**Problem requirements**
Please state how many lines of the data contain "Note". The number by itself is enough.

**Data for analysis**
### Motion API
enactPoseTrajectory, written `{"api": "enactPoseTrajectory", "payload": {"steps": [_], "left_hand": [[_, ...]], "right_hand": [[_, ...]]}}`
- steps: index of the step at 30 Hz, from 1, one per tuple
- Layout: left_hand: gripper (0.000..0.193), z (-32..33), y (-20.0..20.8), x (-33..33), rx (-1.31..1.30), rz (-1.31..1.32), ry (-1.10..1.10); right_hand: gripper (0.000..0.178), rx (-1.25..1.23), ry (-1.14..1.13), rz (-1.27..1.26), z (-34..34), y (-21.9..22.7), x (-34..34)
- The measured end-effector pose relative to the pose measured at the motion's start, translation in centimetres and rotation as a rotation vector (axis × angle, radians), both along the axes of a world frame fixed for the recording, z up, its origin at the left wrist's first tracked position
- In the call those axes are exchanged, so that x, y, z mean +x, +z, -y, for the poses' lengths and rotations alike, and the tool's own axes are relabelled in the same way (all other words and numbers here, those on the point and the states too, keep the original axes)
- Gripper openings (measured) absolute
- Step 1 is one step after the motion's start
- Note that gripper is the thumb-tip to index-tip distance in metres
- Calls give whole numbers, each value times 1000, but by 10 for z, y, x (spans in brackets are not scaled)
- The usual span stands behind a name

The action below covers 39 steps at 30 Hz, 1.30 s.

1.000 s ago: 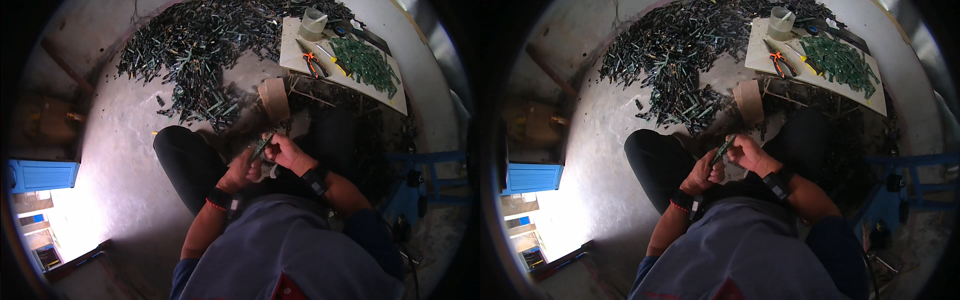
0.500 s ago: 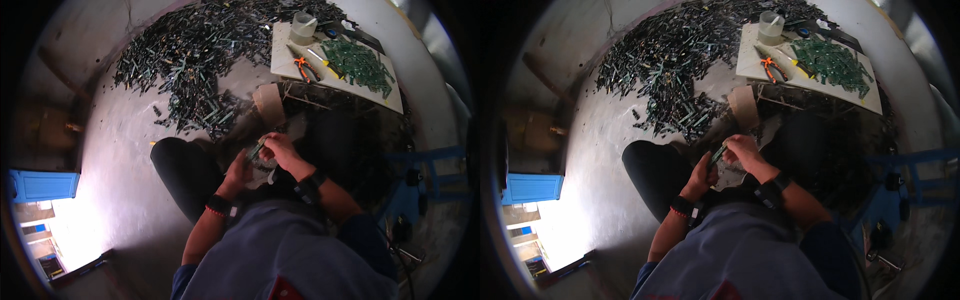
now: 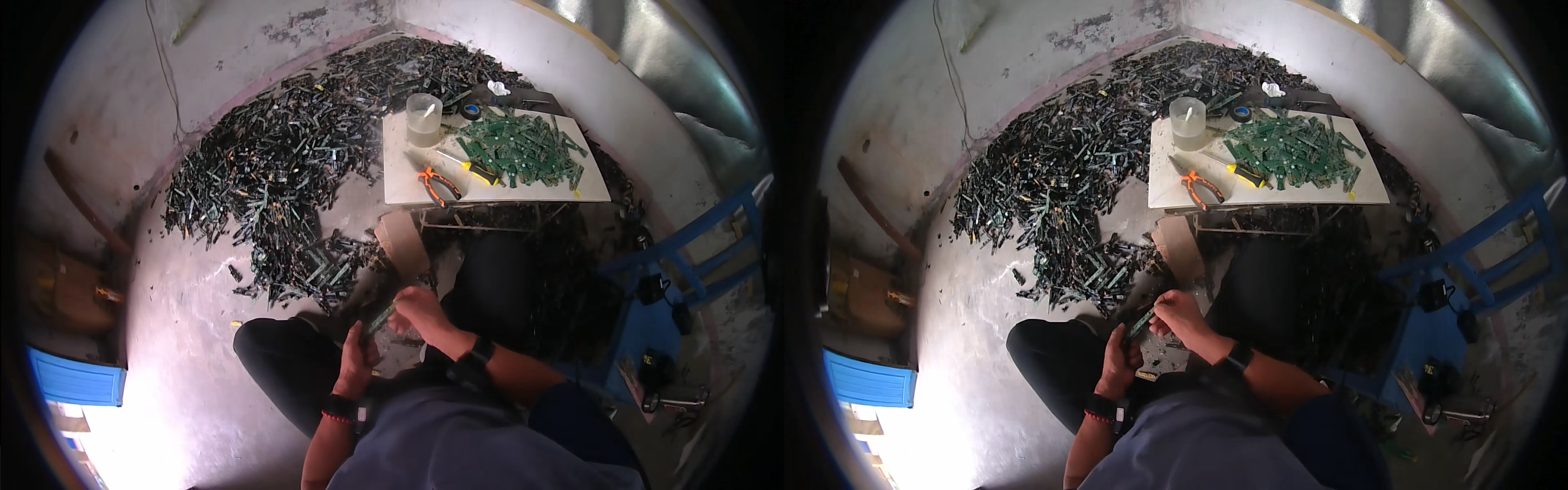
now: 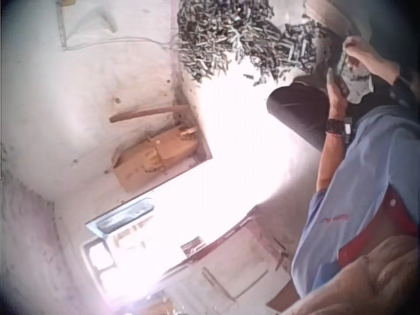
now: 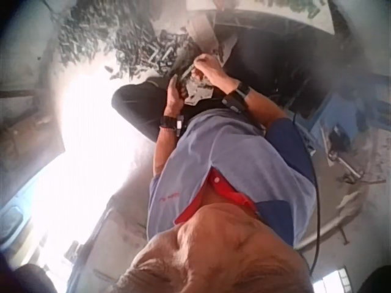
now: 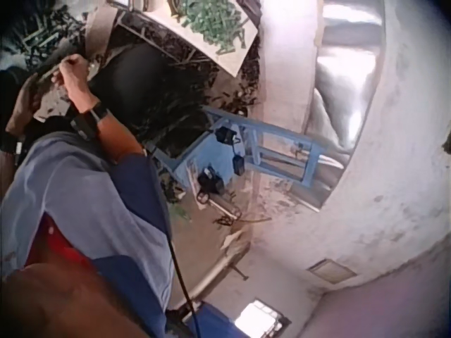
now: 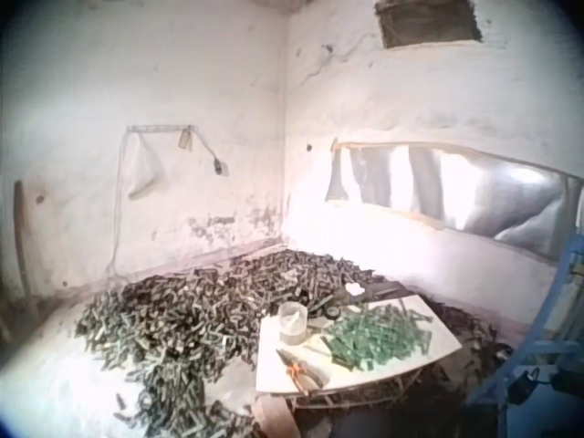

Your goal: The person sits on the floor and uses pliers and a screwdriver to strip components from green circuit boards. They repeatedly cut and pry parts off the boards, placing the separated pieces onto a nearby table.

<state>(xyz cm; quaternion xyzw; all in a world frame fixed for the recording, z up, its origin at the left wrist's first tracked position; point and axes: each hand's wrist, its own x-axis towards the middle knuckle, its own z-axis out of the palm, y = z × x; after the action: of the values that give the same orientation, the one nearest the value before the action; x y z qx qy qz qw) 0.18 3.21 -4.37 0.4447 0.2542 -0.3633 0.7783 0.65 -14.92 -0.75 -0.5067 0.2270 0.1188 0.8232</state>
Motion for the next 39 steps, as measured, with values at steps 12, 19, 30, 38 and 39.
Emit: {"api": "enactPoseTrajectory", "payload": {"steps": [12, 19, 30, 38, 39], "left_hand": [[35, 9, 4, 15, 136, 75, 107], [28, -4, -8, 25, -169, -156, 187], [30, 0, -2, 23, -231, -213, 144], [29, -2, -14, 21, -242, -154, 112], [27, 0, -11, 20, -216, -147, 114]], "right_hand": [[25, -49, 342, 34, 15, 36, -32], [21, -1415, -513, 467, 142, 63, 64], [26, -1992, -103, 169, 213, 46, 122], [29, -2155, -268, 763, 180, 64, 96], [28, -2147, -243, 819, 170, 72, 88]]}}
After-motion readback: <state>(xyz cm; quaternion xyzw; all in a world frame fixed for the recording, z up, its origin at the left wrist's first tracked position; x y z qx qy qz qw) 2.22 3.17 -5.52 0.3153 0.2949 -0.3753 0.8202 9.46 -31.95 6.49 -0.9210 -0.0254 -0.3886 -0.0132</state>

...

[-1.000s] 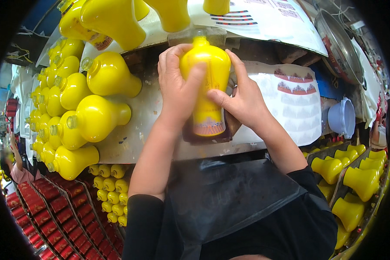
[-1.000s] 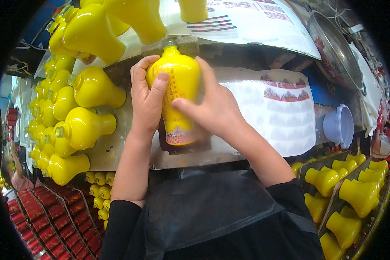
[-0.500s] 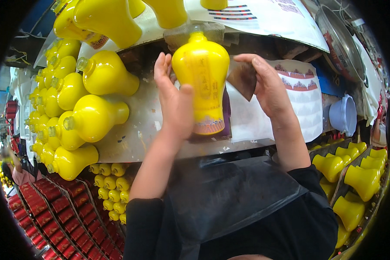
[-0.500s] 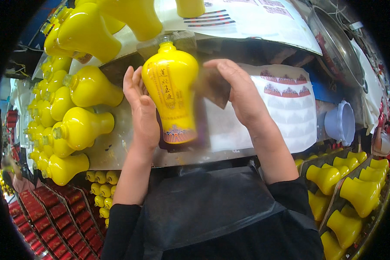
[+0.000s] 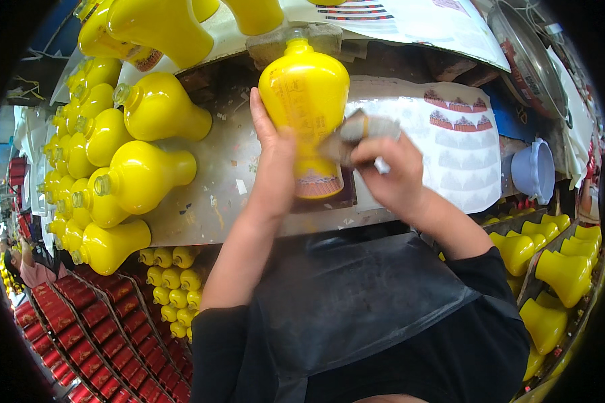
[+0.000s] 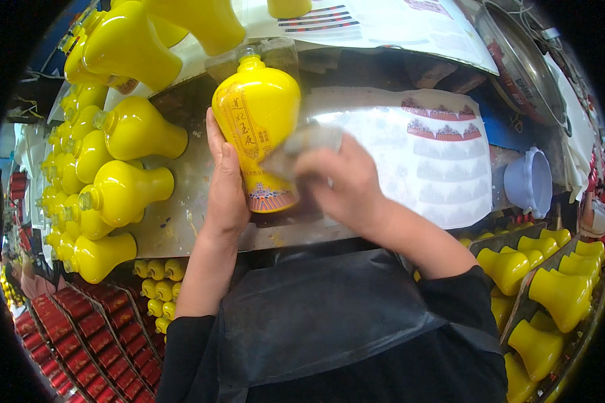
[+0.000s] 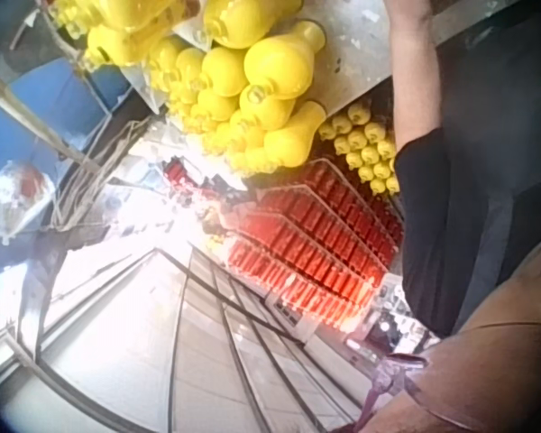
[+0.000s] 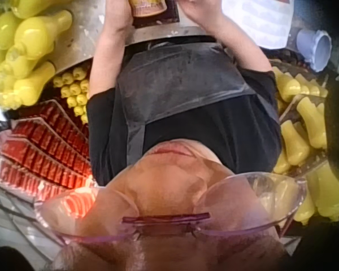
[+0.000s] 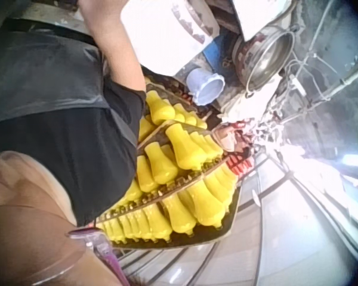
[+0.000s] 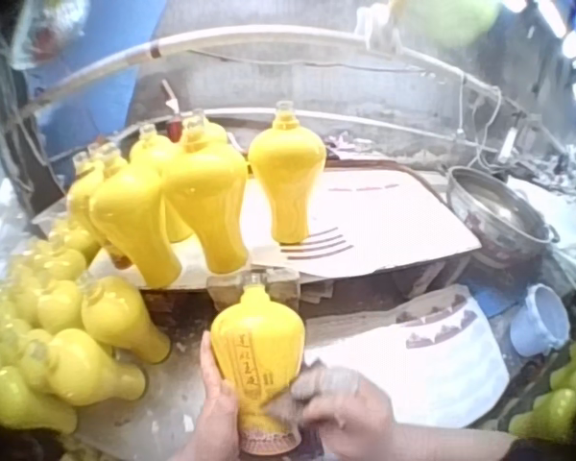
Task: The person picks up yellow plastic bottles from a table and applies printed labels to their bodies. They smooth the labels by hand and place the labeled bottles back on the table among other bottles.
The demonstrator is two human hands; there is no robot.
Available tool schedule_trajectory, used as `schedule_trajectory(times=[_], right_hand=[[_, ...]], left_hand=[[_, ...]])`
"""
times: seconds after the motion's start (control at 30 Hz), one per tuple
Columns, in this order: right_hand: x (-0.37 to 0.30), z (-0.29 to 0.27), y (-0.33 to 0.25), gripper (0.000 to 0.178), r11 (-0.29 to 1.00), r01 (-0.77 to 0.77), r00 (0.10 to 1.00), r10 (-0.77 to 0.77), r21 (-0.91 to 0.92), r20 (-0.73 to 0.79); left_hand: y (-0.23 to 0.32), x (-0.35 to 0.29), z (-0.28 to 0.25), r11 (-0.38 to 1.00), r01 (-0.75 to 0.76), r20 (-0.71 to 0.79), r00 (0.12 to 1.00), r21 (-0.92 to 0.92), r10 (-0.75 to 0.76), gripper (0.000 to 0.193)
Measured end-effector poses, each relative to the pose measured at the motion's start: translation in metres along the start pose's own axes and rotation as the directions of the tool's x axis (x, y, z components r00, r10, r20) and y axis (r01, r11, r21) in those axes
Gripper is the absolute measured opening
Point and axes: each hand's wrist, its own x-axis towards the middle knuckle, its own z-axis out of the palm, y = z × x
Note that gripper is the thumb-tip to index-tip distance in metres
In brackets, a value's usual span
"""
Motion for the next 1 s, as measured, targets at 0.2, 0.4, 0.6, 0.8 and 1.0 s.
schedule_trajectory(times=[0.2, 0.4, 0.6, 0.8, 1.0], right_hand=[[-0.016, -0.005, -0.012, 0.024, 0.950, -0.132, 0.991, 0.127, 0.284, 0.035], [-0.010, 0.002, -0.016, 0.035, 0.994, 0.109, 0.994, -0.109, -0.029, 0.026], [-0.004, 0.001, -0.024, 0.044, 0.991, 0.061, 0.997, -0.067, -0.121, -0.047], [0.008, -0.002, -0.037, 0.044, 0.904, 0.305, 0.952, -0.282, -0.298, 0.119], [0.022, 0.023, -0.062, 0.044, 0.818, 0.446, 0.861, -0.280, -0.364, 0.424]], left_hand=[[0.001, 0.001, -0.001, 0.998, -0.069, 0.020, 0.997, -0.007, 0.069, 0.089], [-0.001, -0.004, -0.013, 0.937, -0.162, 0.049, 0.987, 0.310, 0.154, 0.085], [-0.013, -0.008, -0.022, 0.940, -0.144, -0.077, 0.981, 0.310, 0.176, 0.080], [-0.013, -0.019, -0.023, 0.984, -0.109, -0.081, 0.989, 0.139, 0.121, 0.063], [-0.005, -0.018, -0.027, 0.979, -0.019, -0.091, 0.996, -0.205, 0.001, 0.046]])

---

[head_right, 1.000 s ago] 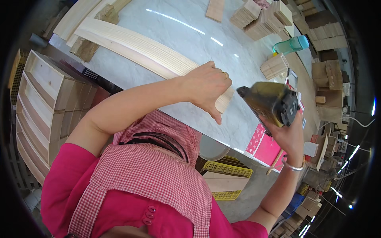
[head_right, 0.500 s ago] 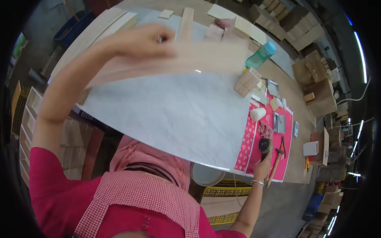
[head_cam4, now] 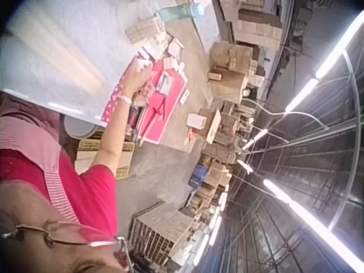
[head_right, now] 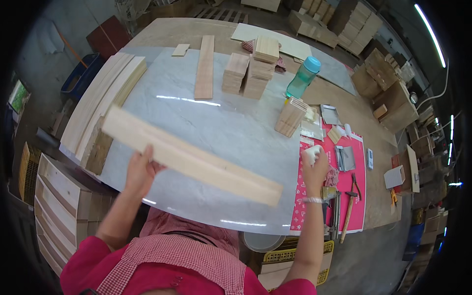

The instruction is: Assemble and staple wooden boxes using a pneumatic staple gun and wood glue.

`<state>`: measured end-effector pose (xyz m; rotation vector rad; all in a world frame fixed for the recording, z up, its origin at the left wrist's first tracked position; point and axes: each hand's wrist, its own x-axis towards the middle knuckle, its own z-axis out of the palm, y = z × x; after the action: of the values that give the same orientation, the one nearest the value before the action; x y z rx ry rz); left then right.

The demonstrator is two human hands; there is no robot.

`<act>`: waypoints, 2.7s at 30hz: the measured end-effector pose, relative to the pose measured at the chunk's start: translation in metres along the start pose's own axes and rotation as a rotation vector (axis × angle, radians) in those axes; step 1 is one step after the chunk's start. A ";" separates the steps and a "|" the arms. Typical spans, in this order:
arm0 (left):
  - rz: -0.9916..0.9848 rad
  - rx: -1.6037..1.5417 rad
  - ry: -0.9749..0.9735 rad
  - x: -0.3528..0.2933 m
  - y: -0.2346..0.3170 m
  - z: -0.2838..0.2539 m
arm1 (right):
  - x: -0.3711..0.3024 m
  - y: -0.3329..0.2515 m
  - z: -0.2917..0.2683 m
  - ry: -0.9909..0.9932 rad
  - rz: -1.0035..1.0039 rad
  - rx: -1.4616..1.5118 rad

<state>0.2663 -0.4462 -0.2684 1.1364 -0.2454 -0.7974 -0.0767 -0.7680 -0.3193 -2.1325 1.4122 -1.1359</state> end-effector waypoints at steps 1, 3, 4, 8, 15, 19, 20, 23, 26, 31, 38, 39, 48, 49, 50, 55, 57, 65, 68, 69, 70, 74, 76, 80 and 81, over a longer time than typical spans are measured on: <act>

**Result below**
2